=== Problem to solve ===
Pictures excluded, reproduce exactly the lines below from the one with "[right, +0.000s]" through the one with "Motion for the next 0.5", both included.

== Record excerpts

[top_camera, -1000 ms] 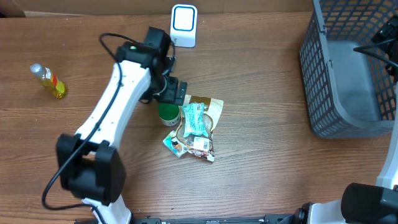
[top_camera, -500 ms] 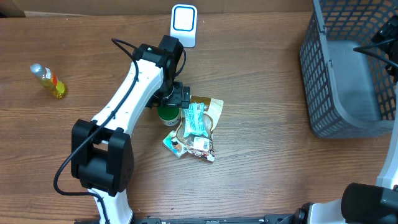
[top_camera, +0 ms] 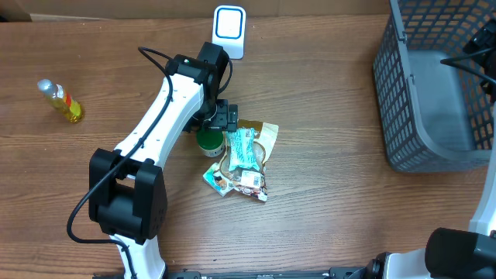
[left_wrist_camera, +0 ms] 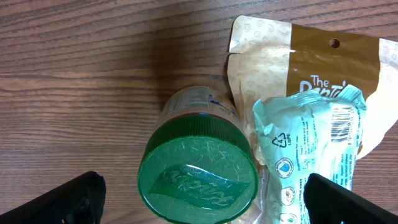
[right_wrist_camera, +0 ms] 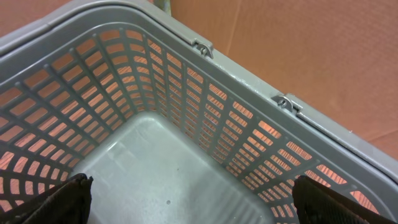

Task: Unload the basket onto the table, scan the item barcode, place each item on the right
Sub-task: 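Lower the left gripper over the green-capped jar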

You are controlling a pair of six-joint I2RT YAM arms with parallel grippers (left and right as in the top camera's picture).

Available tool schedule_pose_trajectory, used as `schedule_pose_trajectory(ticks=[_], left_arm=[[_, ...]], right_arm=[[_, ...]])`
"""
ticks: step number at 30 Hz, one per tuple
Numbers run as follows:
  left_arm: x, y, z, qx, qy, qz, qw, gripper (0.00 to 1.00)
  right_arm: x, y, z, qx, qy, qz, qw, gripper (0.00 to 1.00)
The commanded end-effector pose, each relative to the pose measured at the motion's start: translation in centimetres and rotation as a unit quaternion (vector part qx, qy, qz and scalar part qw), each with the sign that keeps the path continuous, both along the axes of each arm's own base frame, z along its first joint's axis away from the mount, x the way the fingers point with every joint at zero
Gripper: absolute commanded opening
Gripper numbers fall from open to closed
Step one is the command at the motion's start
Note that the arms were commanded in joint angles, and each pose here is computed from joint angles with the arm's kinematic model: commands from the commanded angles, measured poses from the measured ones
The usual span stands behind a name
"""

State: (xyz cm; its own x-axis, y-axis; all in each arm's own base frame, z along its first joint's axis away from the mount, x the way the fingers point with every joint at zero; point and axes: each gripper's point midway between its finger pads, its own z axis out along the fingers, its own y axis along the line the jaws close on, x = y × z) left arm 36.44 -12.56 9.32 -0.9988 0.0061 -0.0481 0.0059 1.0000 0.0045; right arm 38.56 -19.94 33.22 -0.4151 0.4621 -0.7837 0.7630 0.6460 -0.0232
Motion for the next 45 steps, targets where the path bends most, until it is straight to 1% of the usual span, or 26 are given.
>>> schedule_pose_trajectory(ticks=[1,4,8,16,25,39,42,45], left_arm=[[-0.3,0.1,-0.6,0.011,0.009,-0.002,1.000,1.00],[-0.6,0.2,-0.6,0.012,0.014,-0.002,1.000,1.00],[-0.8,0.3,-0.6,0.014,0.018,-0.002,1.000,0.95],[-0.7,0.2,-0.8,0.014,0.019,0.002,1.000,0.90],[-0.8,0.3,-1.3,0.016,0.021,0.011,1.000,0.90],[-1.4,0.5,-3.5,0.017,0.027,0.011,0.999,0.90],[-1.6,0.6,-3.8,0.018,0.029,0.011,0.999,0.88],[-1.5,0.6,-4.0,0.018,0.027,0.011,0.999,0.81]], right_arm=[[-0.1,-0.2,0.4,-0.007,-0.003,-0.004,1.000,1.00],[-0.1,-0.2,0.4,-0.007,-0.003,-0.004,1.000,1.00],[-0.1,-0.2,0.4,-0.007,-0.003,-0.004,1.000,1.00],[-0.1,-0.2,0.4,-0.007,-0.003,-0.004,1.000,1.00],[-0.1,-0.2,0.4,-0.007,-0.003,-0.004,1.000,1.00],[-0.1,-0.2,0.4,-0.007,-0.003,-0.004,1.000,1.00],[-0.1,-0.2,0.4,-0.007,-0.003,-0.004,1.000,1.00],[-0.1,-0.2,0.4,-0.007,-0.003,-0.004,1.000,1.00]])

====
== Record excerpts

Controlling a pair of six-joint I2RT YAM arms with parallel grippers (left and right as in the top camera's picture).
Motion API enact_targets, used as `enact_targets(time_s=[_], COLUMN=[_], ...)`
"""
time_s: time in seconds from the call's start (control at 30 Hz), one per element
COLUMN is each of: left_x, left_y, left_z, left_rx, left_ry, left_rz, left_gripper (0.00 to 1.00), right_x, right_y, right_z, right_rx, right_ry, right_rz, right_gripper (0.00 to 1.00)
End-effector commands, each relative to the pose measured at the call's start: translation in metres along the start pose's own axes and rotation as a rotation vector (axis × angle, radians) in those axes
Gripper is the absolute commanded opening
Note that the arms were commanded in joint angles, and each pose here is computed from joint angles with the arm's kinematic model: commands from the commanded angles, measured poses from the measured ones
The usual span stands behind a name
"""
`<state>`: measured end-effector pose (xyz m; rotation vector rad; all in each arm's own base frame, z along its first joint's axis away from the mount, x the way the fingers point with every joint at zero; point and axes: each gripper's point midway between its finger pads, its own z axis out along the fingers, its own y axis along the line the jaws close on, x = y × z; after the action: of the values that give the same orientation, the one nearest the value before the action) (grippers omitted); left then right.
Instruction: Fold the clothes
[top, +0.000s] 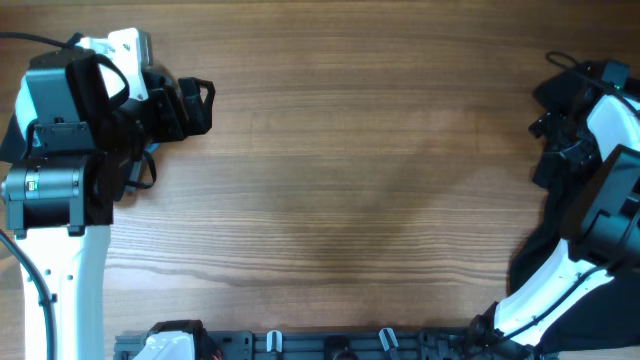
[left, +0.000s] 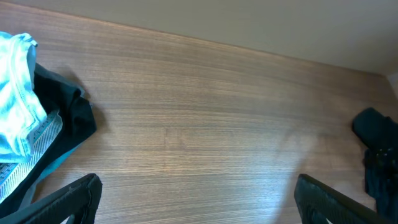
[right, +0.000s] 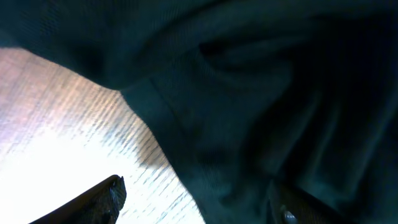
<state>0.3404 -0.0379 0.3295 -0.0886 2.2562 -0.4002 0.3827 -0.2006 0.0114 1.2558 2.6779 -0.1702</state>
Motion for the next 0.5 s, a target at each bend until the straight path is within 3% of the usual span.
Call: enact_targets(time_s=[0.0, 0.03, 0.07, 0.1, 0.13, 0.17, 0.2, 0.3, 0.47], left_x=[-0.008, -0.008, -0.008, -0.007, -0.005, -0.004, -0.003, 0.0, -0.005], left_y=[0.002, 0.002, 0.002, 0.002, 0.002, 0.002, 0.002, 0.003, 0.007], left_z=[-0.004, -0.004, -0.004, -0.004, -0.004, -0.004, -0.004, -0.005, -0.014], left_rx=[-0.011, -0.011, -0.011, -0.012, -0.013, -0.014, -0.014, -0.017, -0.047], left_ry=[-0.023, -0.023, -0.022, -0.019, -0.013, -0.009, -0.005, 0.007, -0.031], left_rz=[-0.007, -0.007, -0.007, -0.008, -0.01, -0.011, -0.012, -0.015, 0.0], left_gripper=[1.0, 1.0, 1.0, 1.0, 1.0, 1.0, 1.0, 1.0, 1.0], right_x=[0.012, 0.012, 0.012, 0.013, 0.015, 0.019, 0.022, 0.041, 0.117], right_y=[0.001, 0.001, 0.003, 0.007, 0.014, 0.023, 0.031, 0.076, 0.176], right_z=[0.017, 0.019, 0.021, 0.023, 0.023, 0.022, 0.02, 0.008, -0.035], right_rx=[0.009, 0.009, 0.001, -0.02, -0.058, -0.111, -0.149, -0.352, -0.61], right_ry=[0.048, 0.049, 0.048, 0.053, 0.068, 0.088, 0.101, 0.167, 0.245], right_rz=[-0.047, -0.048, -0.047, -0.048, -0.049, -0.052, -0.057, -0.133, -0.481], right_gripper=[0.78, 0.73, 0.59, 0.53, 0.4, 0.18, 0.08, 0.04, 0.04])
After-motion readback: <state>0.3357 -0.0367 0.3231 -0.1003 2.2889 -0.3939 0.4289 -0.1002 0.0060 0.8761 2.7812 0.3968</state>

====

=== Answer section ===
[right, +0.000s] 
<state>0.3404 -0.0379 0.3295 -0.0886 2.2562 -0.4002 0.3827 -0.2006 0.0114 1.2558 2.6779 -0.1702</state>
Motion for the next 0.5 s, a target at each bend until the straight path is within 3% of the usual span.

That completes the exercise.